When you reach the line containing "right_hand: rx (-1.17" in the data below, begin returning lines exactly as written, and stop once the line containing "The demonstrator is" has been returned.

(Material shown Opens)

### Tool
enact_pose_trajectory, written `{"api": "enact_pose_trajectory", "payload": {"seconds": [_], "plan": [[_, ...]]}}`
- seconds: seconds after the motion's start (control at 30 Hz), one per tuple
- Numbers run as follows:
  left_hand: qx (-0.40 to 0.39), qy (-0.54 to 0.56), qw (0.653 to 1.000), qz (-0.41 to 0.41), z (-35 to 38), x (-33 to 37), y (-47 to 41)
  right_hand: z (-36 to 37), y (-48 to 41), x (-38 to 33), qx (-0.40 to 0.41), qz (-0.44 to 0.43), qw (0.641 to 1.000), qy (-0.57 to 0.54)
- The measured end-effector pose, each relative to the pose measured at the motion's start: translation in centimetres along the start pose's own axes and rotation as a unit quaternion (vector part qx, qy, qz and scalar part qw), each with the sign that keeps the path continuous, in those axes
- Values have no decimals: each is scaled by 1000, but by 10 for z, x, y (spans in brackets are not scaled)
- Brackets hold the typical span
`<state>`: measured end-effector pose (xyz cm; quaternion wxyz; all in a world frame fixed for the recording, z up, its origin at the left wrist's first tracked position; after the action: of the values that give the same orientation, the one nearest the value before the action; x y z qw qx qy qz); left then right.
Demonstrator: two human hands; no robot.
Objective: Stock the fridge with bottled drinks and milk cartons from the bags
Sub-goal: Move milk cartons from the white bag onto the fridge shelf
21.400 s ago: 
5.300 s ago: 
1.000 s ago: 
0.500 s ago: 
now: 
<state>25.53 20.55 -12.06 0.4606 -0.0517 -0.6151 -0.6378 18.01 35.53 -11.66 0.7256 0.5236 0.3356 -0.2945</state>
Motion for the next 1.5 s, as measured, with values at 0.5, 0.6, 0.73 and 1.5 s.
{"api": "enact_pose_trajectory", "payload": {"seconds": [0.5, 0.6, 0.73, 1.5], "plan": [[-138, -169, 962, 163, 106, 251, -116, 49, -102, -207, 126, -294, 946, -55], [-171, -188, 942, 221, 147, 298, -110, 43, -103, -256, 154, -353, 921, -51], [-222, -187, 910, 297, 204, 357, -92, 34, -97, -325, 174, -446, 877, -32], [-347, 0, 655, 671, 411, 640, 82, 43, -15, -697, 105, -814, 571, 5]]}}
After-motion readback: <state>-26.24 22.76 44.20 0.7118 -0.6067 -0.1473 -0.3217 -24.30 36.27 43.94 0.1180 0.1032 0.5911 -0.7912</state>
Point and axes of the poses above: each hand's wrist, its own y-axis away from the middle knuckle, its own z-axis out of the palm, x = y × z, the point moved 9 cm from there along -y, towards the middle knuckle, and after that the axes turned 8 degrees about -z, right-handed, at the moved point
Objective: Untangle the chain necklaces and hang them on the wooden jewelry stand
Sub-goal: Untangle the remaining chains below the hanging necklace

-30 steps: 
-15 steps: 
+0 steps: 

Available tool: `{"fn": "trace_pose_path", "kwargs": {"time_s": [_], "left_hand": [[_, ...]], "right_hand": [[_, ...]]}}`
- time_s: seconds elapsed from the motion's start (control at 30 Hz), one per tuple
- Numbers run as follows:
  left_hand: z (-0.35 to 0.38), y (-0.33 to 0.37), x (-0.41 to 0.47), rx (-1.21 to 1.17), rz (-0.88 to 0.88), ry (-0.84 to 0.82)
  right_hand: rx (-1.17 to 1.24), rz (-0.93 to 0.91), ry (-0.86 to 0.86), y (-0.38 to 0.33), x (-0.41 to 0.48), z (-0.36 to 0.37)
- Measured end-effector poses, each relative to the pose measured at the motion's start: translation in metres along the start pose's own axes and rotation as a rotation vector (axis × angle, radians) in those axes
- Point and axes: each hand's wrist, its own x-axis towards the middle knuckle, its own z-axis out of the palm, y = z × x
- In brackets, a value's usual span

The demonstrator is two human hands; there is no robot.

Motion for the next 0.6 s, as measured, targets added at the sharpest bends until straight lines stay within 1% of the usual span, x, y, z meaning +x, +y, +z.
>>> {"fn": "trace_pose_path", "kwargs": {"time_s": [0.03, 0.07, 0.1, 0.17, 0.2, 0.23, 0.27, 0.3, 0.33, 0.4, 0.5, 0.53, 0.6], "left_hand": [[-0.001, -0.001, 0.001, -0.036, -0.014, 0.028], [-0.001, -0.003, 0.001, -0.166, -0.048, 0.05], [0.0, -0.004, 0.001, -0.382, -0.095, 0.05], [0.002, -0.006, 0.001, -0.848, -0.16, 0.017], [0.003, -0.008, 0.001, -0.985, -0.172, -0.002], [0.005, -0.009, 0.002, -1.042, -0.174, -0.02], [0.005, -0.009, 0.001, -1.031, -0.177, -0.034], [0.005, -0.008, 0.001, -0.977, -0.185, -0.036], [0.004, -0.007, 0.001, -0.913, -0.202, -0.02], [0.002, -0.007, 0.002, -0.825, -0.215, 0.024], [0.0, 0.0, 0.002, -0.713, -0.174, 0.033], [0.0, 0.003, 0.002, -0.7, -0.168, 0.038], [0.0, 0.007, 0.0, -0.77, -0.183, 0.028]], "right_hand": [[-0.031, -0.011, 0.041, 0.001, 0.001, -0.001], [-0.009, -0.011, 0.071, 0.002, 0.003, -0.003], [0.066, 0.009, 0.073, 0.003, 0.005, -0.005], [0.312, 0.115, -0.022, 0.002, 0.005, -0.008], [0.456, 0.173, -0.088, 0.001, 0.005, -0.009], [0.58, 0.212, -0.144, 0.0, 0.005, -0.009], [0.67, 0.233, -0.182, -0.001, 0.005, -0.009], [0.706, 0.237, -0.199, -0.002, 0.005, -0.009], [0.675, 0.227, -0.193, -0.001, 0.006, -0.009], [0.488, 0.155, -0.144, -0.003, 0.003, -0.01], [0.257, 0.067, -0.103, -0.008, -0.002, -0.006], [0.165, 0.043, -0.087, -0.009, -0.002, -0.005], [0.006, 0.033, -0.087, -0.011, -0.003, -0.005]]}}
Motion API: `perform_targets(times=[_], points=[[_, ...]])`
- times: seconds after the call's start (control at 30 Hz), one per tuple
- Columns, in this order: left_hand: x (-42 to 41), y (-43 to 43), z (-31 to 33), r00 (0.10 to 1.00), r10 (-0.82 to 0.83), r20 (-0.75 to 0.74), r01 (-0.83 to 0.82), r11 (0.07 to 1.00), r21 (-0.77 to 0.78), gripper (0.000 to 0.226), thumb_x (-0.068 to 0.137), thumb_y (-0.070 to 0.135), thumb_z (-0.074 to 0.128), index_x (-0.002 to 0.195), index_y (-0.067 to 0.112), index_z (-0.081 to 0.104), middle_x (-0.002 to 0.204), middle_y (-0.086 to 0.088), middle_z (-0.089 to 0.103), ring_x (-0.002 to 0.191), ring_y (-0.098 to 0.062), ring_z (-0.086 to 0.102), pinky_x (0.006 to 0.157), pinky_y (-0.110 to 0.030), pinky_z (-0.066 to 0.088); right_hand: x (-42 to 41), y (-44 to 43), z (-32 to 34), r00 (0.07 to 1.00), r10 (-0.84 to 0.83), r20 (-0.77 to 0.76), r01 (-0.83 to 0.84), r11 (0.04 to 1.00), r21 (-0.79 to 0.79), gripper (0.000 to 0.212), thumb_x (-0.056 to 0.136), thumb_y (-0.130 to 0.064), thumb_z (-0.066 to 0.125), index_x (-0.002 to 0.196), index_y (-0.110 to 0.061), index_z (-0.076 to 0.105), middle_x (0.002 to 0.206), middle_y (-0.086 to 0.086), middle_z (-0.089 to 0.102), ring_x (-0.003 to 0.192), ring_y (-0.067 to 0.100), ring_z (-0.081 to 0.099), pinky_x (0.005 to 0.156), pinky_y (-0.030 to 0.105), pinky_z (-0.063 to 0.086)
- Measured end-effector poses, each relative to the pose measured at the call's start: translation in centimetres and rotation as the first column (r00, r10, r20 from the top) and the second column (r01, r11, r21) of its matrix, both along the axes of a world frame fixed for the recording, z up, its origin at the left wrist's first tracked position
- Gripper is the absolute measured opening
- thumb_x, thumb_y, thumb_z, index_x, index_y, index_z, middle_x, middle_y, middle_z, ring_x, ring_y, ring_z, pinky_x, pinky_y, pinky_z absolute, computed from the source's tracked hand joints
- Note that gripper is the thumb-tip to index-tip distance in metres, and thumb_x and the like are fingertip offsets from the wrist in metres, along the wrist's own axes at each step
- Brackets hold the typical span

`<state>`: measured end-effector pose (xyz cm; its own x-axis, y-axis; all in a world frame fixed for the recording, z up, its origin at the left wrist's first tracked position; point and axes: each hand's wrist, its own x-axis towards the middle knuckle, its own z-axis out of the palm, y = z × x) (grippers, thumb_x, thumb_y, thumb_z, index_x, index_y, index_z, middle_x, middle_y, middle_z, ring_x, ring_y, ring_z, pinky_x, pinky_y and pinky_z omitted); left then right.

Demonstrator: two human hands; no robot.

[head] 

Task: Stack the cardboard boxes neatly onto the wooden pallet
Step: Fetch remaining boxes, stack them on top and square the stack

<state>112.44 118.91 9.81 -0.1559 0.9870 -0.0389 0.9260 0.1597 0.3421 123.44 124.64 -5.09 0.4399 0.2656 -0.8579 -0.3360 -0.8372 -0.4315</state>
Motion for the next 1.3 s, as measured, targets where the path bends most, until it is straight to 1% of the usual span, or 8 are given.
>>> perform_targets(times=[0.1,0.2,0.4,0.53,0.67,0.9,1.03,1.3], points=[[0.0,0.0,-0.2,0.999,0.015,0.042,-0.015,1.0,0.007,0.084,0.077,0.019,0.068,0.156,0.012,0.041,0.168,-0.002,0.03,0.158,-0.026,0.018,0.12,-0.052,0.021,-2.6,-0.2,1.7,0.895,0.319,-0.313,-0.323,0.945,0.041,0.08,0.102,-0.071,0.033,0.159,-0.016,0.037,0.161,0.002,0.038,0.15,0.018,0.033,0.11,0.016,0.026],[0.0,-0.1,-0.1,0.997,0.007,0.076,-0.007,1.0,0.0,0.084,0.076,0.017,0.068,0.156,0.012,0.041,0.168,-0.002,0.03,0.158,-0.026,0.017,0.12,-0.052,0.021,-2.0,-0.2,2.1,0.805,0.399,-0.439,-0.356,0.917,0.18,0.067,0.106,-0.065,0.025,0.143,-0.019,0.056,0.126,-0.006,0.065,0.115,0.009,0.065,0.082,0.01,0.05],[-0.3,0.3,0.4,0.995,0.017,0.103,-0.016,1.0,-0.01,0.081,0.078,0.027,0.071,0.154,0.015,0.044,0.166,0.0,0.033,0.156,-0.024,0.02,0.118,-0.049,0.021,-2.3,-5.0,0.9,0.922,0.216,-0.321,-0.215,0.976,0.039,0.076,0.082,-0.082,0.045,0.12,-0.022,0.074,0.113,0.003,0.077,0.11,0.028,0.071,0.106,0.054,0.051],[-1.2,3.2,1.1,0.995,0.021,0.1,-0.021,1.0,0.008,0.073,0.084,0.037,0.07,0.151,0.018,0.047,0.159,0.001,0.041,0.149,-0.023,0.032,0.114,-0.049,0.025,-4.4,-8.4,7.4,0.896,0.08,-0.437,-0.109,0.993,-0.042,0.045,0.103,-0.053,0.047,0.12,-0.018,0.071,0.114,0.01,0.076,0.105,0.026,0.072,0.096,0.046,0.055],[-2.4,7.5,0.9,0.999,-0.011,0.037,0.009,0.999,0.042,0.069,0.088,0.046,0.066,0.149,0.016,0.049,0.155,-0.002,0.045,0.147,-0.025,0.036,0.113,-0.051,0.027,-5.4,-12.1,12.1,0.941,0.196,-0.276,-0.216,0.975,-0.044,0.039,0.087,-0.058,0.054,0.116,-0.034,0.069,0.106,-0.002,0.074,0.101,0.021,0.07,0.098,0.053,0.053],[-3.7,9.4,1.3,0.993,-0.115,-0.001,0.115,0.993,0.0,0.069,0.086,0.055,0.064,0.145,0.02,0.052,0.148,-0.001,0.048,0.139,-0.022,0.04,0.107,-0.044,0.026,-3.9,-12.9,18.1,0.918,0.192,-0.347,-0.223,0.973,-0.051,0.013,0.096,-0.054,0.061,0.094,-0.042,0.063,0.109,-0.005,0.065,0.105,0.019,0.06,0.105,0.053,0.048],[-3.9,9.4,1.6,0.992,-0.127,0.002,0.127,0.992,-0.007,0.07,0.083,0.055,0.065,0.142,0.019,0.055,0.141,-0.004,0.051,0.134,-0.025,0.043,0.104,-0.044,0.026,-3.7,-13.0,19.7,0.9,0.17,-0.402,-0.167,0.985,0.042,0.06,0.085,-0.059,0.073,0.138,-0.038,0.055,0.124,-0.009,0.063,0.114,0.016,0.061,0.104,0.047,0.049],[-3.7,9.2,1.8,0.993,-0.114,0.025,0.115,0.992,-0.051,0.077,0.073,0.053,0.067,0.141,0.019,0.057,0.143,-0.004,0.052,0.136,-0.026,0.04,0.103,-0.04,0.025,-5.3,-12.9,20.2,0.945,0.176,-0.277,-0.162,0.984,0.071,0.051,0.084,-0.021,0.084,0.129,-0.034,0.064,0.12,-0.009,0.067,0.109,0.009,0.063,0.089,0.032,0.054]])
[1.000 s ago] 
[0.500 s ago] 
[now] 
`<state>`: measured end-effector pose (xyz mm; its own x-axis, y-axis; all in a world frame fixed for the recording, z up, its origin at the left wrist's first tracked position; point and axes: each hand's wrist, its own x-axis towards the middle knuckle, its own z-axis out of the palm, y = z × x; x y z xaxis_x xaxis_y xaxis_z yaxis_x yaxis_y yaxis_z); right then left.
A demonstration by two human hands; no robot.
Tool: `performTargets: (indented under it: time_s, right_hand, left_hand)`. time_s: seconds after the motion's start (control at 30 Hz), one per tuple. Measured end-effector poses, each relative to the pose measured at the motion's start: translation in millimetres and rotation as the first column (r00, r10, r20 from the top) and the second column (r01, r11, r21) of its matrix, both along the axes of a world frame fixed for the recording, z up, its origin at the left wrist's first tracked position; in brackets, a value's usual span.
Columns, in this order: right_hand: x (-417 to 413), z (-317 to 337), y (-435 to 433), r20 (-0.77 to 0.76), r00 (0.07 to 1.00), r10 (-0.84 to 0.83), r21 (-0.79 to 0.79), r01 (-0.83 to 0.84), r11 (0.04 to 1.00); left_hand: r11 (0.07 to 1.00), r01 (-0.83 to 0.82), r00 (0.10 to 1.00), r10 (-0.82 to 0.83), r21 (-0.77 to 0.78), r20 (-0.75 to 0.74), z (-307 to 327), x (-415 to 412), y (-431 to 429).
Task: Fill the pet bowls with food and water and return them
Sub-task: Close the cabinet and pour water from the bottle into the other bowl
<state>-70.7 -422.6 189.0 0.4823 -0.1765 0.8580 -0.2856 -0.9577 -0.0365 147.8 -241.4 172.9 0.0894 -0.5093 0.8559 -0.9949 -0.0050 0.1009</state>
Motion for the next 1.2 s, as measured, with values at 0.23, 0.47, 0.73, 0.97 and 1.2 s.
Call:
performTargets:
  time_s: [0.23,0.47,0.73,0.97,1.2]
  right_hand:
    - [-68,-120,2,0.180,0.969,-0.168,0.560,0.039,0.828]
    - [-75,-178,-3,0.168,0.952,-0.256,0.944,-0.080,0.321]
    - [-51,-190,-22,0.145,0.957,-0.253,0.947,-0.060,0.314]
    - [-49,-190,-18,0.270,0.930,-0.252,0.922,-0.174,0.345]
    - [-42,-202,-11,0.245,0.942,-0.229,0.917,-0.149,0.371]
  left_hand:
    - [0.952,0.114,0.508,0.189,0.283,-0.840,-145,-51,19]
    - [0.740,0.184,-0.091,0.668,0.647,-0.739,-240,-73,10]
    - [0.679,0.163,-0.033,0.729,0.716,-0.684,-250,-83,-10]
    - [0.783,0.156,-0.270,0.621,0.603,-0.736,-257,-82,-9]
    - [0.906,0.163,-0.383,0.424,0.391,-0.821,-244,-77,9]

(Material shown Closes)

(Response to the task)
  right_hand: rx (-1.17 to 1.24), rz (-0.93 to 0.91), ry (-0.86 to 0.86), y (-0.38 to 0.33), x (-0.41 to 0.48), z (-0.36 to 0.37)
- Measured end-effector poses, each relative to the pose measured at the motion's start: translation in metres along the start pose's own axes and rotation as a rotation vector (axis × angle, radians) in those axes
- Point and axes: each hand's wrist, its own x-axis towards the middle knuckle, its own z-axis out of the palm, y = z × x
- In brackets, a value's usual span

The demonstrator is two human hands; there is no robot.

Work on the exercise is now finished.